• Work required
Nothing other than the lines from the one containing "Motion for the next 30" through the close of the entries below should be printed, each exactly.

• Records for this task

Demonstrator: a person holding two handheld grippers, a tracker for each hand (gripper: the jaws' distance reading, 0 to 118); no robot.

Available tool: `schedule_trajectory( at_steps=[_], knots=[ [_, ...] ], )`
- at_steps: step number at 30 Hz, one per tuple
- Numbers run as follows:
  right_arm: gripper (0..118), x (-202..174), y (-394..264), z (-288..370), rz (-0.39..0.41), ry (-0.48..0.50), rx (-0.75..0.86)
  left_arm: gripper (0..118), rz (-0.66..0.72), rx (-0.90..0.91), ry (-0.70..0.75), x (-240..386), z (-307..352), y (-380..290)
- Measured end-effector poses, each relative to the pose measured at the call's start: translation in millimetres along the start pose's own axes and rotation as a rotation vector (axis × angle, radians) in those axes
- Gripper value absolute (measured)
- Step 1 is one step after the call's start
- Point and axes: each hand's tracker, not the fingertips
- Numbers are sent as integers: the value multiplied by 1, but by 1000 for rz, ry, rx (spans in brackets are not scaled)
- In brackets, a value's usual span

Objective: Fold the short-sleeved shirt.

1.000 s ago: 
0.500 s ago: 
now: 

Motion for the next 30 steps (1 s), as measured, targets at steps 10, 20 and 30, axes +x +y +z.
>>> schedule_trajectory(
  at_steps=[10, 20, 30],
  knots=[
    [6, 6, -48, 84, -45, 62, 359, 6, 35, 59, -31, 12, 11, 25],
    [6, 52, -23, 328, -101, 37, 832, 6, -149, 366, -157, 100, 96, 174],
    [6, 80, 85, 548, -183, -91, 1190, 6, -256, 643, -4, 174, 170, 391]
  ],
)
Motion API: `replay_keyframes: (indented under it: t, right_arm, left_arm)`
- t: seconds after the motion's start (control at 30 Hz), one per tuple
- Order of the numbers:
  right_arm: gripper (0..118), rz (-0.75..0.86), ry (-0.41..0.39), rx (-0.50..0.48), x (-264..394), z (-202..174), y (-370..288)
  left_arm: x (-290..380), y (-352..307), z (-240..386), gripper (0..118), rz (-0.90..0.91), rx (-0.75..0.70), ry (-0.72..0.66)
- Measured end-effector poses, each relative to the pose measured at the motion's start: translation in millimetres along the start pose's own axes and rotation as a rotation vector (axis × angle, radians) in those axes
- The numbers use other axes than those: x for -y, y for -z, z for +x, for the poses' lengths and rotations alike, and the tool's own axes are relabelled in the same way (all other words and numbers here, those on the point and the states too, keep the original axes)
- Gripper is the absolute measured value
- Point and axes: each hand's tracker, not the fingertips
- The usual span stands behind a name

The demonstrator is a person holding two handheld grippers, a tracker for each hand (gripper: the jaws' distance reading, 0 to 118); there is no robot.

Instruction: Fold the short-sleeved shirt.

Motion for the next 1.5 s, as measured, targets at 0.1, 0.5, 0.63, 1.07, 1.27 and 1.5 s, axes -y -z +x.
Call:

• Reply to the task
Motion for the next 30 steps (1 s), as measured, targets at steps 10, 20 and 30, axes +x +y +z.
>>> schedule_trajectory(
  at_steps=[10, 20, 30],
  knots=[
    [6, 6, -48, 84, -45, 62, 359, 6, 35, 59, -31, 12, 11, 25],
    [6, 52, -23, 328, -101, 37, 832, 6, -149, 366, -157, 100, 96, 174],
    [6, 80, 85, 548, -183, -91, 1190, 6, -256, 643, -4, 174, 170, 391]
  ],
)
Motion API: `replay_keyframes: (indented under it: t, right_arm, left_arm)`
- t: seconds after the motion's start (control at 30 Hz), one per tuple
- Order of the numbers:
  right_arm: gripper (0..118), rz (-0.75..0.86), ry (-0.41..0.39), rx (-0.50..0.48), x (-264..394), z (-202..174), y (-370..288)
  left_arm: x (-290..380), y (-352..307), z (-240..386), gripper (0..118), rz (-0.90..0.91), rx (-0.75..0.70), ry (-0.72..0.66)
- Measured end-effector poses, each relative to the pose measured at the motion's start: translation in millimetres along the start pose's own axes and rotation as a rotation vector (axis × angle, radians) in those axes
- The numbers use other axes than those: x for -y, y for -z, z for +x, for the poses' lengths and rotations alike, and the tool's own axes are relabelled in the same way (all other words and numbers here, those on the point and the states too, keep the original axes)
- Gripper is the absolute measured value
- Point and axes: each hand's tracker, not the fingertips
- The usual span stands behind a name

The demonstrator is a person holding two handheld grippers, a tracker for each hand (gripper: the jaws' distance reading, 0 to 118); there is no robot.

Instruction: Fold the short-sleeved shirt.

Motion for the next 1.5 s, as measured, targets at 0.1, 0.5, 0.63, 1.07, 1.27 and 1.5 s, axes -y -z +x.
Call:

No more output is given for this exercise.